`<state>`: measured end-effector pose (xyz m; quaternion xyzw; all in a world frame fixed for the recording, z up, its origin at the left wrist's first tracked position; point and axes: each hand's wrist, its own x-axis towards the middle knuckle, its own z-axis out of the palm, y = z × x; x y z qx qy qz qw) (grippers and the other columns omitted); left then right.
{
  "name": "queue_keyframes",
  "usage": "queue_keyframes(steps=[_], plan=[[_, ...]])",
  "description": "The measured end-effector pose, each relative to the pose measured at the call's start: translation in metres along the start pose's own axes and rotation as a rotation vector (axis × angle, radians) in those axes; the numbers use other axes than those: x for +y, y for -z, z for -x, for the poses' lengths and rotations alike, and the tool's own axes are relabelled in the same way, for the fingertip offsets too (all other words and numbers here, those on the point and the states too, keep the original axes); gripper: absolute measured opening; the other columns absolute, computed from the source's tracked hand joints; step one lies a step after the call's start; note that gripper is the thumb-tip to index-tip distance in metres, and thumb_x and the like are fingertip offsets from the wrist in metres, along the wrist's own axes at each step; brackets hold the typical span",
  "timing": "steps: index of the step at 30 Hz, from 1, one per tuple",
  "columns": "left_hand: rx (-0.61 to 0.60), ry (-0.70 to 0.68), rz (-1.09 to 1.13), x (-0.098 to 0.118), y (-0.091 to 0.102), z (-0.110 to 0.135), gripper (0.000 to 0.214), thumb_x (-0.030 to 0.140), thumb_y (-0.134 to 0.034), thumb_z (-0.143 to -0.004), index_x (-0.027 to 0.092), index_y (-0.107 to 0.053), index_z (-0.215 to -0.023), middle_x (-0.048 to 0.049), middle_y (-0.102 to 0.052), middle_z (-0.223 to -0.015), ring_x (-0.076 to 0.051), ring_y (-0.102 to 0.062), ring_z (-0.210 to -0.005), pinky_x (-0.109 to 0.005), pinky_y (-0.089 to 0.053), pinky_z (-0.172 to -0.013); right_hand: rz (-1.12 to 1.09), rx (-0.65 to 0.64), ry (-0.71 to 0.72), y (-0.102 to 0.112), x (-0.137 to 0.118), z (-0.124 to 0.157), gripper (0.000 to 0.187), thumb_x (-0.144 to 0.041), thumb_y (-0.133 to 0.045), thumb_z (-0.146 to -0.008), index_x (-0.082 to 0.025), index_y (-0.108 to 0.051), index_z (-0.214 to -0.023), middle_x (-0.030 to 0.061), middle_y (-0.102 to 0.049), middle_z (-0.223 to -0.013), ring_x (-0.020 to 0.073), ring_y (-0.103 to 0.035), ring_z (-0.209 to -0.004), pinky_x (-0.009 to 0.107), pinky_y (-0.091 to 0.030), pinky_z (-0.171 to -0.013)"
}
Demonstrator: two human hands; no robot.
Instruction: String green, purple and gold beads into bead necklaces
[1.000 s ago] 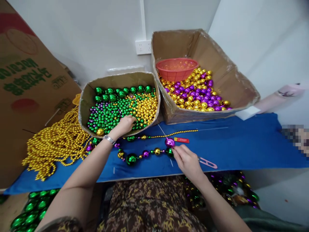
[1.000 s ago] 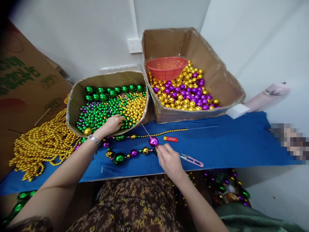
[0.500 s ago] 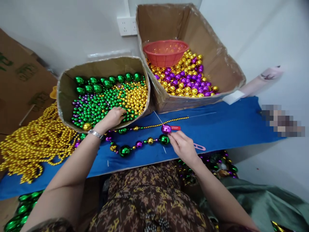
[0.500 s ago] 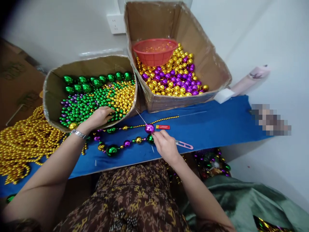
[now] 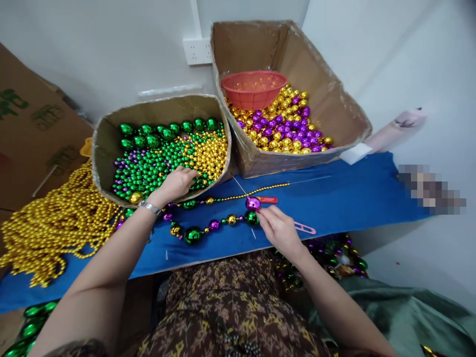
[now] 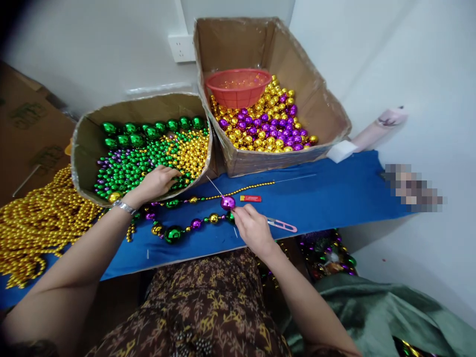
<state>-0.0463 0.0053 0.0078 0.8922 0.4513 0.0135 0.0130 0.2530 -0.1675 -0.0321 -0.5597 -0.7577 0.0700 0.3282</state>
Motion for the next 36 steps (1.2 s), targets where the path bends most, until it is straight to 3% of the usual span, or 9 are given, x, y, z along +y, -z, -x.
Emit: queue_keyframes(steps=[3, 5, 9, 12, 22, 27, 31, 36], plan=[[0.208, 0.110, 0.358, 0.010, 0.004, 0.005, 0.025, 0.025, -0.052, -0.087, 0.014, -0.066, -0.105, -0.0116, -0.067, -0.102, -0.026, -0.060, -0.099, -0.042, -0.046, -0.093, 0.005, -0.006, 0.008, -0.001, -0.001, 0.001, 0.031, -0.030, -0.039, -0.100, -0.018, -0.068, -0.100, 0.0069, -0.063, -0.082, 0.0150, -0.064, -0.072, 0.024, -0.051, -0.070], [0.295, 0.210, 0.774, 0.027, 0.009, 0.010, 0.029, 0.033, -0.058, -0.085, 0.014, -0.065, -0.105, -0.0093, -0.068, -0.100, -0.022, -0.064, -0.092, -0.040, -0.051, -0.088, -0.001, -0.009, 0.020, -0.004, -0.003, 0.000, 0.031, -0.030, -0.039, -0.100, -0.018, -0.068, -0.099, 0.0067, -0.064, -0.082, 0.0144, -0.064, -0.072, 0.023, -0.050, -0.069], [0.252, 0.323, 1.623, 0.067, 0.013, 0.017, 0.034, 0.035, -0.073, -0.075, 0.014, -0.067, -0.102, -0.0063, -0.070, -0.093, -0.018, -0.069, -0.084, -0.036, -0.056, -0.083, -0.006, -0.036, 0.049, -0.009, -0.010, -0.002, 0.031, -0.029, -0.039, -0.101, -0.018, -0.068, -0.100, 0.0056, -0.063, -0.081, 0.0127, -0.061, -0.068, 0.022, -0.048, -0.067], [0.210, 0.338, 1.880, 0.085, 0.012, 0.019, 0.029, 0.028, -0.079, -0.072, 0.015, -0.071, -0.096, -0.0044, -0.071, -0.087, -0.015, -0.070, -0.081, -0.031, -0.057, -0.081, 0.015, -0.052, 0.081, -0.010, -0.013, -0.003, 0.031, -0.028, -0.039, -0.101, -0.017, -0.068, -0.100, 0.0053, -0.062, -0.080, 0.0126, -0.060, -0.067, 0.022, -0.047, -0.065], [0.176, 0.333, 1.927, 0.095, 0.008, 0.019, 0.027, 0.026, -0.081, -0.070, 0.015, -0.074, -0.094, -0.0051, -0.072, -0.087, -0.014, -0.069, -0.077, -0.028, -0.058, -0.078, 0.078, -0.053, 0.102, -0.007, -0.009, -0.002, 0.031, -0.027, -0.038, -0.101, -0.017, -0.068, -0.098, 0.0043, -0.060, -0.078, 0.0118, -0.059, -0.064, 0.022, -0.045, -0.061], [0.234, 0.319, 1.799, 0.098, 0.014, 0.017, 0.030, 0.031, -0.082, -0.068, 0.016, -0.074, -0.093, -0.0050, -0.073, -0.088, -0.014, -0.069, -0.075, -0.031, -0.058, -0.078, 0.150, -0.044, 0.112, -0.005, -0.006, -0.001, 0.029, -0.024, -0.040, -0.099, -0.019, -0.068, -0.100, 0.0042, -0.059, -0.079, 0.0114, -0.057, -0.063, 0.022, -0.043, -0.058], [0.280, 0.278, 1.616, 0.102, 0.018, 0.013, 0.030, 0.032, -0.080, -0.070, 0.016, -0.073, -0.095, -0.0040, -0.072, -0.082, -0.012, -0.066, -0.070, -0.026, -0.056, -0.071, 0.202, -0.060, 0.079, 0.003, -0.002, -0.003, 0.028, -0.025, -0.041, -0.099, -0.020, -0.069, -0.100, 0.0047, -0.059, -0.079, 0.0122, -0.058, -0.064, 0.022, -0.044, -0.058], [0.298, 0.157, 1.446, 0.123, 0.013, 0.005, 0.026, 0.029, -0.080, -0.069, 0.015, -0.070, -0.089, -0.0032, -0.070, -0.079, -0.012, -0.063, -0.070, -0.022, -0.052, -0.066, 0.111, -0.023, 0.011, 0.004, 0.022, -0.007, 0.028, -0.028, -0.042, -0.099, -0.022, -0.068, -0.106, 0.0073, -0.064, -0.095, 0.0154, -0.063, -0.083, 0.025, -0.051, -0.074]])
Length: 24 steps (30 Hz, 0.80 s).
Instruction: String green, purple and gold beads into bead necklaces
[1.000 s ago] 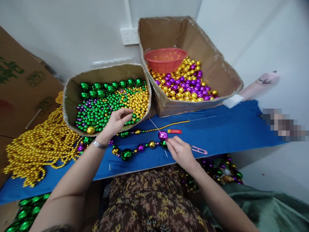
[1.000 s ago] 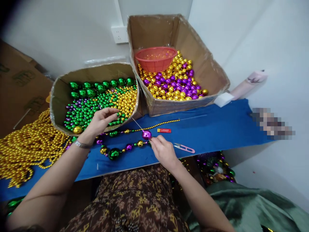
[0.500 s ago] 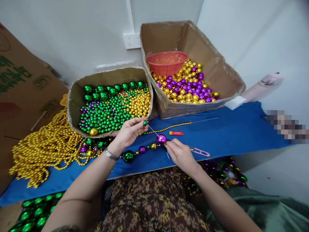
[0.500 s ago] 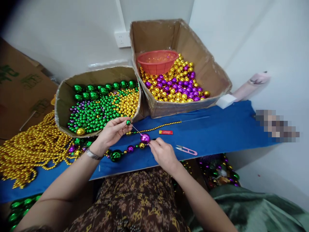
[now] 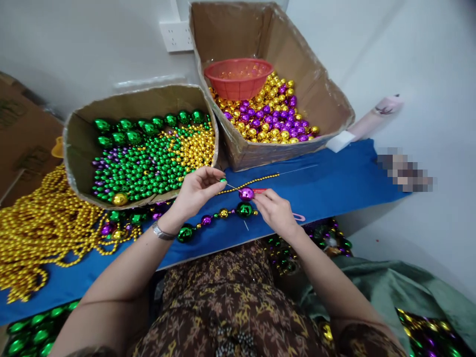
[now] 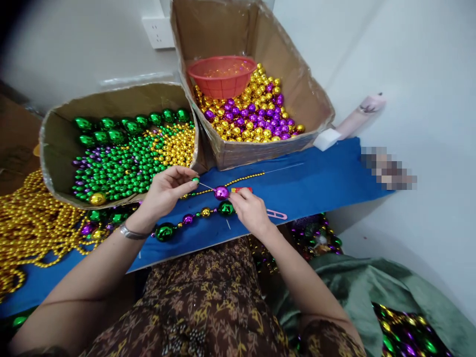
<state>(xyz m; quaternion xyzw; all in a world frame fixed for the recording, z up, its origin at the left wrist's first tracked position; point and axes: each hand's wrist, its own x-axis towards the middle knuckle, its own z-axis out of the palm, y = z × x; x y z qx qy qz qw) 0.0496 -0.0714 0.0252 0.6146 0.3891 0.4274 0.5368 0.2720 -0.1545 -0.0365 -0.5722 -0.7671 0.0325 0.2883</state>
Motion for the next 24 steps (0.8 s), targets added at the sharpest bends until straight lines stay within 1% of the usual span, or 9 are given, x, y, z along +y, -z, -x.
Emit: queue_keyframes(steps=[3, 7, 10, 13, 15, 17, 19, 22, 24], plan=[[-0.060, 0.008, -0.023, -0.013, -0.021, 0.001, 0.025, 0.031, -0.078, -0.071, 0.015, -0.070, -0.089, -0.0043, -0.071, -0.081, -0.014, -0.064, -0.072, -0.024, -0.052, -0.067, -0.091, 0.019, -0.042, -0.018, 0.019, 0.004, 0.027, -0.026, -0.043, -0.098, -0.021, -0.068, -0.106, 0.0082, -0.065, -0.100, 0.0170, -0.064, -0.090, 0.027, -0.052, -0.080], [-0.074, 0.017, -0.043, -0.040, -0.043, 0.001, 0.022, 0.035, -0.073, -0.075, 0.016, -0.072, -0.087, -0.0047, -0.072, -0.081, -0.016, -0.065, -0.073, -0.027, -0.052, -0.069, -0.139, 0.029, -0.114, -0.050, 0.027, 0.014, 0.025, -0.024, -0.044, -0.097, -0.019, -0.069, -0.095, 0.0066, -0.064, -0.087, 0.0160, -0.063, -0.078, 0.026, -0.051, -0.075], [-0.038, 0.021, -0.047, -0.055, -0.046, 0.000, 0.024, 0.038, -0.072, -0.076, 0.016, -0.074, -0.086, -0.0051, -0.074, -0.083, -0.017, -0.066, -0.075, -0.028, -0.052, -0.071, -0.155, 0.025, -0.132, -0.067, 0.017, 0.016, 0.025, -0.023, -0.043, -0.097, -0.019, -0.068, -0.092, 0.0055, -0.062, -0.082, 0.0149, -0.062, -0.077, 0.024, -0.051, -0.075], [0.008, 0.062, -0.016, -0.061, -0.043, 0.000, 0.029, 0.041, -0.072, -0.075, 0.016, -0.074, -0.089, -0.0061, -0.075, -0.088, -0.018, -0.066, -0.079, -0.029, -0.051, -0.075, -0.167, 0.018, -0.146, -0.078, 0.003, 0.015, 0.026, -0.024, -0.043, -0.098, -0.018, -0.067, -0.089, 0.0051, -0.062, -0.080, 0.0142, -0.062, -0.077, 0.023, -0.049, -0.076], [0.000, 0.069, -0.002, -0.063, -0.041, -0.002, 0.030, 0.042, -0.071, -0.076, 0.015, -0.074, -0.089, -0.0069, -0.075, -0.091, -0.018, -0.066, -0.081, -0.029, -0.051, -0.077, -0.169, 0.010, -0.155, -0.081, -0.003, 0.014, 0.026, -0.026, -0.044, -0.098, -0.018, -0.067, -0.088, 0.0048, -0.063, -0.079, 0.0143, -0.062, -0.077, 0.023, -0.049, -0.076], [-0.027, 0.051, 0.001, -0.066, -0.041, -0.005, 0.029, 0.043, -0.069, -0.079, 0.015, -0.073, -0.088, -0.0070, -0.075, -0.092, -0.017, -0.066, -0.083, -0.028, -0.050, -0.078, -0.162, 0.007, -0.172, -0.080, -0.002, 0.013, 0.024, -0.028, -0.047, -0.098, -0.019, -0.067, -0.089, 0.0052, -0.065, -0.080, 0.0154, -0.062, -0.077, 0.024, -0.049, -0.076], [-0.051, 0.022, -0.008, -0.069, -0.042, -0.009, 0.028, 0.043, -0.066, -0.082, 0.015, -0.072, -0.085, -0.0065, -0.074, -0.091, -0.017, -0.065, -0.082, -0.028, -0.049, -0.077, -0.149, 0.007, -0.194, -0.073, 0.003, 0.013, 0.019, -0.029, -0.050, -0.096, -0.019, -0.067, -0.095, 0.0065, -0.067, -0.085, 0.0169, -0.063, -0.080, 0.026, -0.049, -0.077], [-0.104, -0.024, -0.097, -0.074, -0.046, -0.015, 0.028, 0.043, -0.063, -0.084, 0.016, -0.069, -0.082, -0.0055, -0.073, -0.085, -0.017, -0.064, -0.078, -0.027, -0.049, -0.074, -0.185, 0.014, -0.216, -0.050, 0.012, 0.009, 0.023, -0.029, -0.052, -0.095, -0.019, -0.063, -0.112, 0.0076, -0.069, -0.098, 0.0158, -0.064, -0.080, 0.026, -0.051, -0.075], [-0.160, -0.067, -0.190, -0.075, -0.049, -0.019, 0.027, 0.041, -0.060, -0.086, 0.016, -0.069, -0.082, -0.0046, -0.071, -0.081, -0.016, -0.063, -0.075, -0.026, -0.047, -0.072, -0.264, 0.055, -0.231, -0.033, 0.014, 0.003, 0.027, -0.030, -0.049, -0.096, -0.019, -0.061, -0.118, 0.0071, -0.068, -0.102, 0.0141, -0.064, -0.078, 0.025, -0.051, -0.073]])
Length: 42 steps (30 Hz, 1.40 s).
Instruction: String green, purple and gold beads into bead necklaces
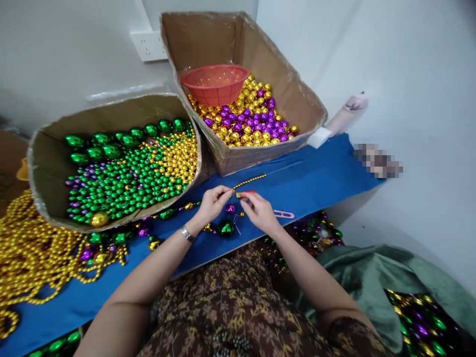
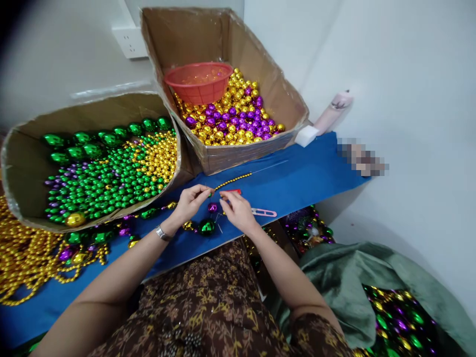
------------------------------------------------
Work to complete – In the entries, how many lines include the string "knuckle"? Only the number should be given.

Answer for this exercise – 2